Sweet Sweet Music spoke to Drew Forsberg about making listeners work for the meaning of a song, Robert Pollard, “instant” songs, and getting a kick out of playing with people’s expectations.
The meaning of success has changed over the years. What would success look like for the new record?
The bar gets lowered with every release! Seriously, though, I’ve always had modest expectations. My seemingly reasonable dream is to break even financially but it hasn’t happened yet. Popularity isn’t in the cards for a fifty-something guy making music that would have fit better in the late ‘80s or early ‘90s. I aspire to at least being a critical favorite or achieving cult status.
As an artist, you chose to show your emotions to the world. Is it always comfortable to do so?
In my case, I don’t often write songs of a sustained, deeply personal nature. When I do, my approach is oblique rather than a raw baring of the soul. In general, I’m very fortunate and don’t have much to complain about, compared to most people. Most of the songs are more like character studies or exaggerations of things I’ve experienced or heard about. Or me complaining about the music industry.
That said, I’ve written a couple songs that are very personal. One of our early songs, “Hard Feelings ” (from the Praise Elephants EP), was inspired by my serious struggles with anxiety and depression when I was younger.

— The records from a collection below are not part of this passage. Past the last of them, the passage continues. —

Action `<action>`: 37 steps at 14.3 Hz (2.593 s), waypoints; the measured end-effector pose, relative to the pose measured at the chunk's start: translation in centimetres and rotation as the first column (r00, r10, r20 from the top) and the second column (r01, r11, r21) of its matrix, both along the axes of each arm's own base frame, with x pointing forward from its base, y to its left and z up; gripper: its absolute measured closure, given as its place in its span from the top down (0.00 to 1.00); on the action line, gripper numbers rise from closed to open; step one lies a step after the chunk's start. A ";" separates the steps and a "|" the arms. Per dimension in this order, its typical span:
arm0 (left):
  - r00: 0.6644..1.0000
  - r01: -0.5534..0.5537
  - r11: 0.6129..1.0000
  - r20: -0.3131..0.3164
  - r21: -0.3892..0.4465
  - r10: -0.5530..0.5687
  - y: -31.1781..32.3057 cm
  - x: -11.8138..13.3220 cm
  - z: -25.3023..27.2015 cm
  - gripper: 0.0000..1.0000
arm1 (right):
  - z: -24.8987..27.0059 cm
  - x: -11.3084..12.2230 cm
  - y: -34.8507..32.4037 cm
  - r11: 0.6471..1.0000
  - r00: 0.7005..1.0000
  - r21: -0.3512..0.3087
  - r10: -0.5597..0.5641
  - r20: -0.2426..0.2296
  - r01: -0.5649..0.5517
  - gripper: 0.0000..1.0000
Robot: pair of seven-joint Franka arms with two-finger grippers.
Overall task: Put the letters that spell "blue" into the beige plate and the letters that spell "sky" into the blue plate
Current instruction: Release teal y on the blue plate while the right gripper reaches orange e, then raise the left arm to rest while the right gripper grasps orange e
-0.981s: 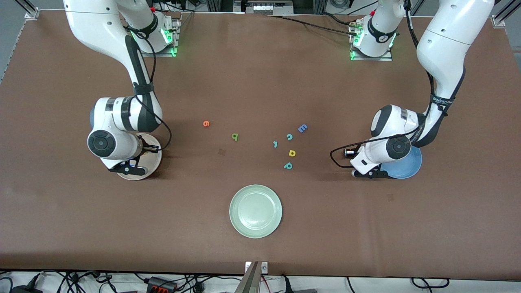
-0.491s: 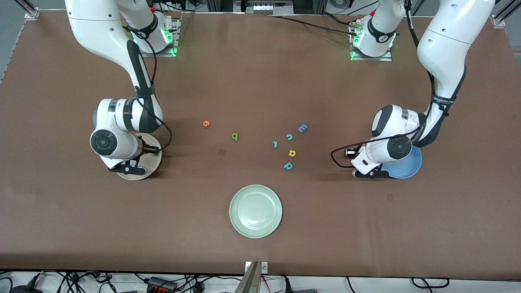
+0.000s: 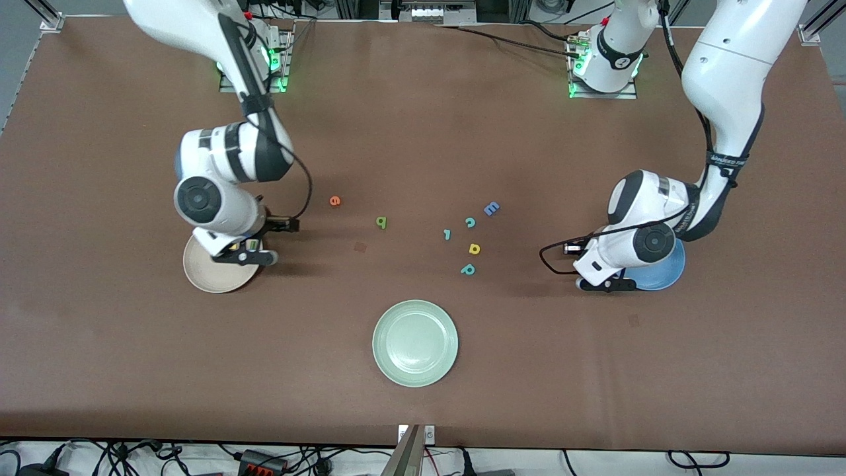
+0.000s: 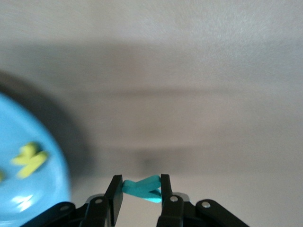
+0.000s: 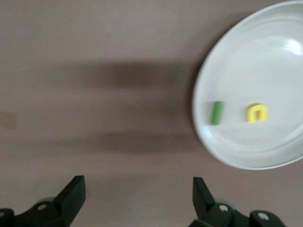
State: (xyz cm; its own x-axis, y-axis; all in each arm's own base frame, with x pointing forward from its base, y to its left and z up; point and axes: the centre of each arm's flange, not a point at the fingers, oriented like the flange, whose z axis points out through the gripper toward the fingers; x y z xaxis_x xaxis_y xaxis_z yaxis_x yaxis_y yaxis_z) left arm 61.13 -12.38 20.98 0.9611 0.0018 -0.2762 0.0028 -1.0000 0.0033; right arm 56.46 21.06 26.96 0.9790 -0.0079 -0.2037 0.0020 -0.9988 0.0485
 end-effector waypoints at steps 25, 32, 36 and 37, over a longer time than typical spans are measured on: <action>0.991 0.127 0.990 0.022 0.055 -0.129 11.1 5.0 15.1 1.00 | -10.1 -11.8 9.8 0.960 0.955 -0.053 0.278 0.108 -0.273 0.88; 0.989 0.141 0.989 0.036 0.052 -0.143 11.0 4.9 30.0 1.00 | -9.8 -11.5 9.6 0.962 0.956 -0.051 0.272 0.112 -0.268 0.43; 0.980 0.181 0.983 0.089 -0.012 -0.180 12.9 3.2 35.2 1.00 | -9.6 -11.2 9.1 0.964 0.957 -0.052 0.266 0.111 -0.262 0.31; 0.981 0.173 0.985 0.093 -0.016 -0.171 13.1 2.4 35.9 1.00 | -9.6 -11.2 9.2 0.964 0.957 -0.052 0.267 0.111 -0.263 0.31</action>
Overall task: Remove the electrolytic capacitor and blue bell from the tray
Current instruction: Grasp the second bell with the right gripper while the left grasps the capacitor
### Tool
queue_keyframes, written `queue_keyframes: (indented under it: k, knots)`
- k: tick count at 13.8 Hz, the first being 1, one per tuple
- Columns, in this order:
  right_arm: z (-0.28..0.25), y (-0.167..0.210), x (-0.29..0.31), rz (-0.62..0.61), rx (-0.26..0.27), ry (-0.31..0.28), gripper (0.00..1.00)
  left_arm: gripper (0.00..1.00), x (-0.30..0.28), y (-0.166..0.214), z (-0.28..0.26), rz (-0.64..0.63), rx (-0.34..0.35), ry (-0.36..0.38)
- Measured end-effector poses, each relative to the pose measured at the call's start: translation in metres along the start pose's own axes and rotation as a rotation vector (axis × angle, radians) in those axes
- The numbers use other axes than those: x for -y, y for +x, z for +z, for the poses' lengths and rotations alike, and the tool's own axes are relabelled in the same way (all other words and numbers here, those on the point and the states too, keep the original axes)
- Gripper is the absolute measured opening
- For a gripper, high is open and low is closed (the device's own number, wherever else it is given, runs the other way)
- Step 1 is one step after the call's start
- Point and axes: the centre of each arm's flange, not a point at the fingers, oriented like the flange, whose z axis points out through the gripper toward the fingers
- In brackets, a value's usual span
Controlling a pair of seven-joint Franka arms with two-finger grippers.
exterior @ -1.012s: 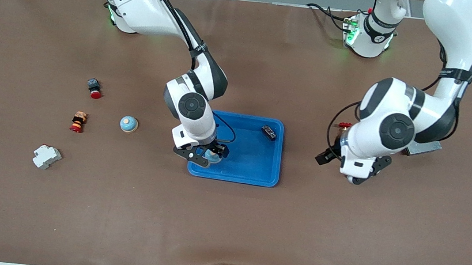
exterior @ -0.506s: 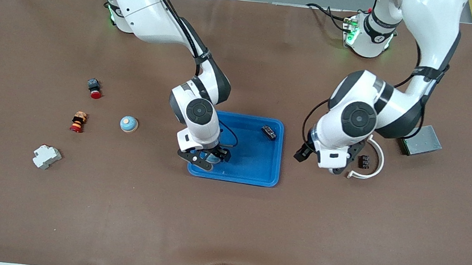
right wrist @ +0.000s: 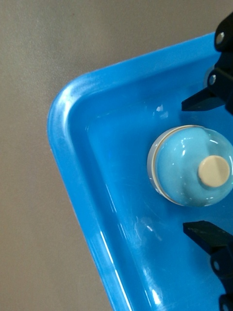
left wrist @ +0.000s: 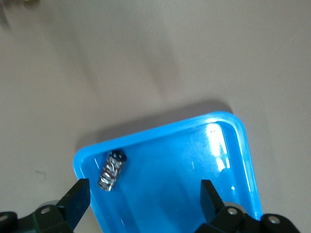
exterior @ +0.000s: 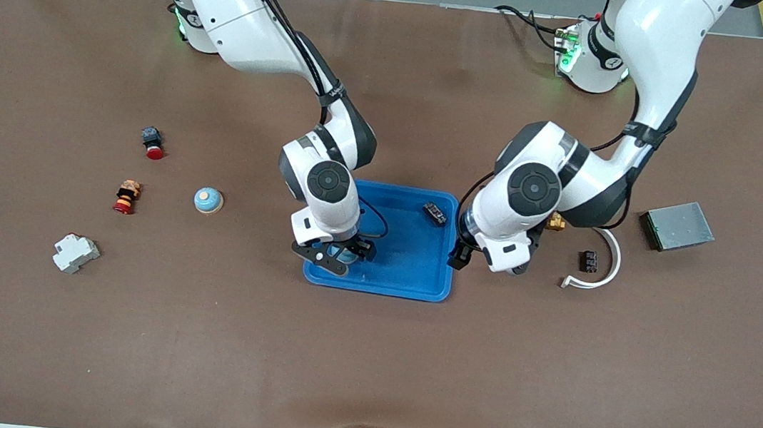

More recently, “Time Slips” (from the Pop That Goes Crunch LP) is about my late grandmother and the guilt I felt over not spending more time with her when I was a young adult and she was in decline.
So, I will occasionally write songs that are personal and emotional. I’m comfortable doing it, but I prefer to make listeners work for the meaning rather than spelling it out. I’d rather be opaque than overwrought.
Any ideas about how to turn this one into a million-seller?
Pay 1 million of my closest friends to buy the album. We did some market research and sadly, that’s the most feasible option.
You can pick 3 co-writers to write new songs with. Who? … and Why?
Robert Pollard of Guided By Voices comes to mind. It should surprise no one who’s heard The Persian Leaps that Pollard is a huge influence on the band. I love almost everything he does, but I have a soft spot for projects/albums where he has a strong collaborator, like with Doug Gillard on many different things or the late Tommy Keene in the Keene Brothers. It would be an amazing experience to send him some instrumentals and have him return them with lyrics and vocals.
Honestly, though, I’ve yet to write a single song in collaboration with someone else. It’s just not how I work, for better or for worse. But trying it with anyone, famous or not, would be a big departure–maybe an improvement.
When was the last time you thought ‘I just wrote a hit!’?
Not sure, but it’s a fantastic feeling when it happens! Occasionally, a great song will just pour out in nearly finished form over a few hours or a day. It’s a very satisfying contrast to the more common experience where I have to labor over a song for weeks or months. It would be interesting to gather some data on whether people actually like the “instant” songs better than the ones that I’ve struggled to write. Honestly, I’m not sure whether listeners could really tell a difference.
Is recording a record easier than getting it heard nowadays?
In general, I’d say yes. Technology makes it easier than ever before to record, but it feels like getting your music heard is harder than ever. I’ve developed a good process for recording over the years, so it’s been very easy and fun. However, things have changed dramatically because of COVID. I’m ready to start recording the next batch of songs that I’ll release next year, but the pandemic makes it very difficult. It feels like I’ll have to completely start over with a brand new process to keep myself and others safe, which is frustrating and intimidating. It’s tempting to just wait until life becomes sane again, but I think I just have to forge ahead.
You can’t control the way people ‘hear’ your music. But if you could make them aware of certain aspects, you think, set your songs apart. What would they be?
Given how much I agonize over the lyrics, I hope people are listening to them and find them interesting. We do have certain songs I privately think of as “big dumb rock” songs, where the lyrics are throwaways (“Pretty Boy” comes to mind). But in general, I try to write lyrics that are interesting and surprising. I will never claim that it’s poetry, but I’m very thoughtful and intentional about wording. Content and phrasing are more important than rhyming, so many of our songs don’t rhyme. In one of our early songs, “Exponentially Devoted,” I deliberately avoided completing a rhyme with “soon,” using “July” instead of “June.” It’s a bit of willful misdirection since the months start out with the same sound. It’s not genius, but I got a kick out of playing with people’s expectations.